(GIVEN INFORMATION begins)

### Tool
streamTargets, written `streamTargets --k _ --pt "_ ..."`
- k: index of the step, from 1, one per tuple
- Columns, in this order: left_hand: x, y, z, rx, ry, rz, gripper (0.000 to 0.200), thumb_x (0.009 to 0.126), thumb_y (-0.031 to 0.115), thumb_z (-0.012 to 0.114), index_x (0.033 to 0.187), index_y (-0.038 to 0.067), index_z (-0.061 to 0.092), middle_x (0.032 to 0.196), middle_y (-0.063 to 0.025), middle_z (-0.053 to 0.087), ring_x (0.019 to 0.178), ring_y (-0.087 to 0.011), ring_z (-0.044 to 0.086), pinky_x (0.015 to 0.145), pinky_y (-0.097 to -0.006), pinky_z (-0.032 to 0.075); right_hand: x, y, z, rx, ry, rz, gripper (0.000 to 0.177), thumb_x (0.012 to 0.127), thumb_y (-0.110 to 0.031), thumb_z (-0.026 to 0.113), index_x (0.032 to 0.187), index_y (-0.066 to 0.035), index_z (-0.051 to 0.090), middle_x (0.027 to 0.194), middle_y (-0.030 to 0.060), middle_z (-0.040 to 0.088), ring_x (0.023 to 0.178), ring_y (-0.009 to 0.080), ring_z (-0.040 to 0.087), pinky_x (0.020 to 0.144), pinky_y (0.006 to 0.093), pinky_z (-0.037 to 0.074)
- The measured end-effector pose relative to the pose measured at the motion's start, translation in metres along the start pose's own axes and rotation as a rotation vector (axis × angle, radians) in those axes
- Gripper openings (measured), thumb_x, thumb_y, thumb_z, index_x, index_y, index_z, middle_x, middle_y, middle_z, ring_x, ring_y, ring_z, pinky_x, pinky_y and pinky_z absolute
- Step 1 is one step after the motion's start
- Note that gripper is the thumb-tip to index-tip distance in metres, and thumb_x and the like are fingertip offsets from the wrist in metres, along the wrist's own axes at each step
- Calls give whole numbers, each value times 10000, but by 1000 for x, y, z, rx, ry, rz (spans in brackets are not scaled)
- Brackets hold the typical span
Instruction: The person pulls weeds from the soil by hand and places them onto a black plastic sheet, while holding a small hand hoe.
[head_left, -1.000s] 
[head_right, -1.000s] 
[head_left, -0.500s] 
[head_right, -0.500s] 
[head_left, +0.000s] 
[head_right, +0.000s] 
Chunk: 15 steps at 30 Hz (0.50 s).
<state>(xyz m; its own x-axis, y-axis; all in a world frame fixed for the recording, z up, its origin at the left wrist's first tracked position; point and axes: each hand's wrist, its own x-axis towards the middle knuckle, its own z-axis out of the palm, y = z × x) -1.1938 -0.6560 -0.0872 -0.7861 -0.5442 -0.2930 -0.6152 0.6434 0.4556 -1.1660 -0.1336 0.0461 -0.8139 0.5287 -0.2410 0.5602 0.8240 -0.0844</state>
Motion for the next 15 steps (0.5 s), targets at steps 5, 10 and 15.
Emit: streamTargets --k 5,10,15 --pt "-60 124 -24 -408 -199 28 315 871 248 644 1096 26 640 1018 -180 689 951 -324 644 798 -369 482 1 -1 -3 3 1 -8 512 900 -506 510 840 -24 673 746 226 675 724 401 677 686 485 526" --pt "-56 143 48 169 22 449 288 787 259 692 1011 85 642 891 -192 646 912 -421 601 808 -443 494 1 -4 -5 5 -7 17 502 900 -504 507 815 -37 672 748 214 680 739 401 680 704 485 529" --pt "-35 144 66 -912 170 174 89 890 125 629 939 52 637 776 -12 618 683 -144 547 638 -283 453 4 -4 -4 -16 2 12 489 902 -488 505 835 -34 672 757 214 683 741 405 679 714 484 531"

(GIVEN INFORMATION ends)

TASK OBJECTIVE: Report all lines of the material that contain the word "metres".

RESPONSE:
- The measured end-effector pose relative to the pose measured at the motion's start, translation in metres along the start pose's own axes and rotation as a rotation vector (axis × angle, radians) in those axes
- Note that gripper is the thumb-tip to index-tip distance in metres, and thumb_x and the like are fingertip offsets from the wrist in metres, along the wrist's own axes at each step

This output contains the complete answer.